Meteorological history
- Formed: August 28, 1995
- Extratropical: September 11, 1995
- Dissipated: September 12, 1995

Category 4 major hurricane
- 1-minute sustained (SSHWS/NWS)
- Highest winds: 150 mph (240 km/h)
- Lowest pressure: 935 mbar (hPa); 27.61 inHg

Overall effects
- Fatalities: 19 total
- Damage: $3.3 billion (1995 USD)
- Areas affected: Leeward Islands; Puerto Rico; Bermuda; East Coast of the United States; Newfoundland;
- IBTrACS
- Part of the 1995 Atlantic hurricane season

= Hurricane Luis =

Category 4 Atlantic hurricane in 1995

Hurricane Luis was a long-lived and powerful tropical cyclone that severely affected the Leeward Islands during the 1995 Atlantic hurricane season. The system formed from a tropical wave, south of Cape Verde islands west of Africa, on August 28, and attained tropical storm status on August 29. The storm reached hurricane status on August 31 and later developed into a 150 mph Category 4 hurricane. After striking the Leeward Islands, Luis moved northwest of the Greater Antilles then curved and weakened as it accelerated northeastward. Late on September 10, Luis transitioned to an extratropical cyclone, restrengthened, and made landfall on Newfoundland.

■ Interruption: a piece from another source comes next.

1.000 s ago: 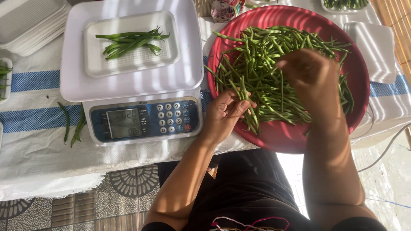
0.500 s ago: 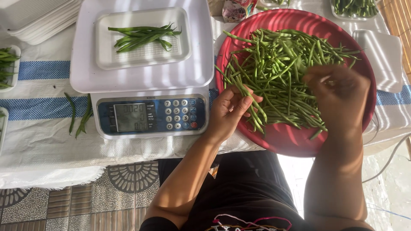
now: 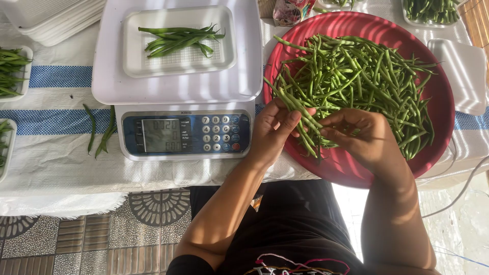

Luis caused extensive damage to Antigua, St. Barthelemy, the island of St. Martin and Anguilla as it affected Bermuda. The storm accounted for 19 confirmed deaths, left nearly 20,000 homeless (mostly in Anguilla, Barbuda, and St. Martin), and affected more than 70,000 people. Total damage was estimated at $3.3 billion (1995 USD) across the affected areas. Luis was the second of three tropical cyclones to affect Guadeloupe in a short period; Hurricane Iris had hit a week before, and Hurricane Marilyn only 10 days after.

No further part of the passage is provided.